Кухня в лунном свете. Мне даже не нужно включать свет, чтобы увидеть миску посреди стола, в которой лежат всего четыре яйца, уже покрашенных, уже отполированных, и я подхожу к мусорному ведру, зная, что там лежит, но все равно хочу это увидеть. Там красная, зеленая, фиолетовая, голубая и оранжевая скорлупа в ворохе пустых пакетиков от краски, пищевых отбросов, целлофана и прочего мусора, и я закрываю ведро и присаживаюсь. Я за столом, держу в руках одно из оставшихся яиц – зеленое, моего любимого цвета, – и мягко глажу его, и я не знаю, в чем дело, но чувствую, словно где-то там я потерял часть себя.
В постели с духами
Что я пытаюсь сказать, это что ты никогда не знаешь, что тебя ждет. Все, что тебе остается, это не дрейфить.
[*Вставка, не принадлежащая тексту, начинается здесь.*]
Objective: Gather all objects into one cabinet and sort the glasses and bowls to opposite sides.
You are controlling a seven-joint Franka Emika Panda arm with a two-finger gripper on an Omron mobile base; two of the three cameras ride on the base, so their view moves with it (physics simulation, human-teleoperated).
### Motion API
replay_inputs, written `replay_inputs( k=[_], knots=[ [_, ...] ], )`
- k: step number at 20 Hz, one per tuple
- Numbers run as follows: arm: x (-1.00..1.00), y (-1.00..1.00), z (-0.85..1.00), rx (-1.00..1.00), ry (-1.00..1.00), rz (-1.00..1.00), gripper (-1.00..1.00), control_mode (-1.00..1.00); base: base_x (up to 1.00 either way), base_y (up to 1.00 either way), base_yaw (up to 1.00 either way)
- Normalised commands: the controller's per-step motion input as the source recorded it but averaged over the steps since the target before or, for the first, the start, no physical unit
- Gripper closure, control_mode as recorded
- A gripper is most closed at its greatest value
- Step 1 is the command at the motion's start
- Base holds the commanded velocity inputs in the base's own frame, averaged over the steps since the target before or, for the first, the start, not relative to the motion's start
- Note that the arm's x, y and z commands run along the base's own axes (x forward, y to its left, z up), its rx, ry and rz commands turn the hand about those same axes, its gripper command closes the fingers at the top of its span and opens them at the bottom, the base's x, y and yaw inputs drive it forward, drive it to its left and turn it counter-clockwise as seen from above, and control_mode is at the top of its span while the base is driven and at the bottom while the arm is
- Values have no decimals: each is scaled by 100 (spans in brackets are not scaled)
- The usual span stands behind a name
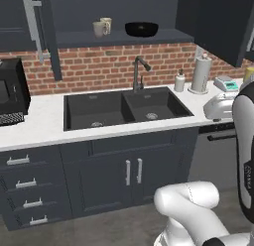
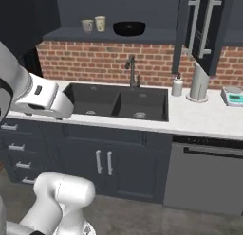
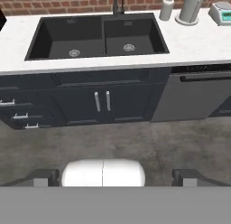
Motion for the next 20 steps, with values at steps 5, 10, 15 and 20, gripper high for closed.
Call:
replay_inputs(
  k=[5, 10, 15, 20],
  knots=[
    [0, 0, 0, 0, 0, 0, -100, 100, -11, 0, -15],
    [0, 0, 0, 0, 0, 0, -100, 100, 0, -3, -45],
    [0, 0, 0, 0, 0, 0, -100, 100, 0, -8, -71],
    [0, 0, 0, 0, 0, 0, -100, 100, 0, -2, -74]
  ],
)
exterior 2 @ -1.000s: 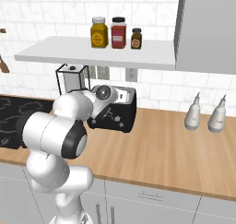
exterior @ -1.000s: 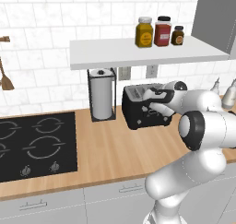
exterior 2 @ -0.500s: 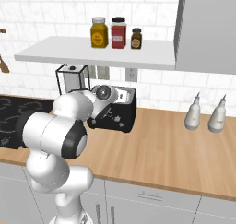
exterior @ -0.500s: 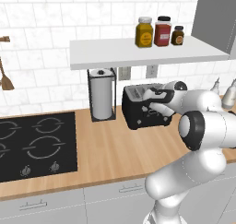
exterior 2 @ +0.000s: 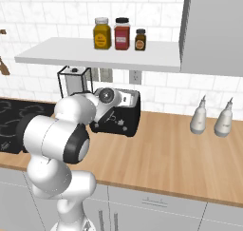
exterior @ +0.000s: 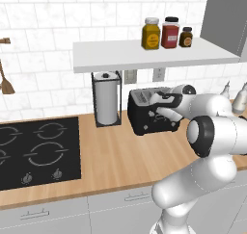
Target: Start the toaster. Once the lever pops up, take the bread to the plate on the dining counter.
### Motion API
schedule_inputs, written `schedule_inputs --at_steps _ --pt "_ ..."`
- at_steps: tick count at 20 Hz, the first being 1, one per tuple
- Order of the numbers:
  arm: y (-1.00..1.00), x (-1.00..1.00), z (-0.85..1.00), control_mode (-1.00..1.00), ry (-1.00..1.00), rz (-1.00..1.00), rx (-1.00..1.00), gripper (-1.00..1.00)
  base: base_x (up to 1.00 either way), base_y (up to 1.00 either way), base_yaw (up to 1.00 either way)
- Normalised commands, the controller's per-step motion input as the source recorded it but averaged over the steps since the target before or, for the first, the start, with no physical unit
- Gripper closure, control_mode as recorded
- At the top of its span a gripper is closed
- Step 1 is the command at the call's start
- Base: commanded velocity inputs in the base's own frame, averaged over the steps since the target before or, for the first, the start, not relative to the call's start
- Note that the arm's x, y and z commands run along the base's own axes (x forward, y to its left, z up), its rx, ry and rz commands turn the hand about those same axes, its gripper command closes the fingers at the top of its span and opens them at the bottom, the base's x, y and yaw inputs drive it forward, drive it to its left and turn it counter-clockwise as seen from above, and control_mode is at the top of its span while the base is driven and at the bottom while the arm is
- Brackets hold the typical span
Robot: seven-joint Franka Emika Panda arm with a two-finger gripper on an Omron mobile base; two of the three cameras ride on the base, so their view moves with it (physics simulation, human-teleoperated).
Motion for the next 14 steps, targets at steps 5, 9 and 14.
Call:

В то утро, когда я сломал женщине палец, я совершенно не представлял, когда мы вышли на дело, что это случится. Но случилось, и все пошло по пизде, мы так и не сняли перстень, а затем Большой Д захотел, чтобы мы вернулись и сделали еще один движ, чтобы у нас было лавэ на нового коня. Как я сказал, шозахуйня это была?
Через несколько дней после того, как мы с Готти решили прекратить делать движи с Большим Д, мы зависаем на втором этаже дома Пучка – во рту горит от крылышек Баффало – и курим косяки. День скользит на мокром сером пузе, готовый почить в бозе. Хотя мы вслух не говорим, я знаю, что мы оба думаем об этом движе со сломанным пальцем и как нам надо было взять добычу.
Готти говорит, знаешь, нам надо переходить на мокруху. Надо стать киллерами. Я смотрю на него, но он даже не улыбается, просто уставился вдаль, высматривая то, чего там нет. Зубастые у него мысли. Как ты это понимаешь, стать киллерами? Ну, есть люди, которые заплатят тебе бешеных бабок, чтобы ты пошел и сделал кого-то призраком, ага. Особенно в Лондоне. Всегда кто-то хочет кого-то убить. Я такой, но к кому нам вообще пойти с этим? С чего ты вообще начнешь? Он такой, ну, есть способы сделать себе имя, ага. Все, что нужно, это скосить одного чувака, и люди поймут, ты в деле, а как поймут, что тебе это сошло с рук, тогда к тебе и потянутся конкретные головы, предлагая лавэ, чтобы ты позаботился об их проблемах. Я такой, вах, но как ты можешь быть вообще уверен, что тебе такое сойдет с рук?
Готти делает затяжку и пуляет косяк с балкона. Я вгрызаюсь в крылышко баффало. Он поворачивается ко мне и говорит, чувак должен пойти к этому джуджуке и вызвать духа. Духа? Ну да. Ты идешь к джуджуке, который водится с духами и имеет силу, – он делает какие-то вещи, типа, показывает, как провести ритуал, дает тебе каких-нибудь магических порошков, чтобы ты их сжег или насыпал себе в ванну, и тогда фигак – ты получаешь духа. Какого еще духа? Духа, который пристанет к тебе и будет защищать или делать для тебя какие-то вещи. Он может сделать тебя невидимым или чтобы пули не брали. Я говорю, богом клянешься, братан? Жизнью мамы, Снупз, я знаю пару чуваков, которые пошли валить одного типа, они в упор изрешетили его, выпустили всю обойму, а пули пролетели сквозь него, словно его там не было, и брателла убежал от них. Не смогли его убить, ты понимаешь. Есть такие силы. Есть люди с такой силой, что могут стать невидимыми, так что феды их не видят, когда они идут творить жесть, ага. Я такой, вах, это реальная вещь? Готти говорит, ну да, брат, и смотрит на меня, не моргая – полный штиль в озерах его глаз, – и говорит, братан, это сто процентов реально, дай-ка мне крылышко. Я даю ему коробку, и он берет одно. Затем облокачивается на поручень и говорит, но нельзя зашкварить эту силу, нельзя совершить ошибку. Если джуджука скажет, ты должен носить эти бусы, в тот день, как их снимешь, дух отделится от тебя, и тебе крышка. Вся жизнь под откос. Или он может сказать, что ты лишишься сил, если будешь трахать телку в этих бусах. Я облокачиваюсь на облупленный поручень. Голова у меня идет кругом, но я, наверно, просто накурился дури. Готти бросает куриные косточки с балкона и облизывает пальцы.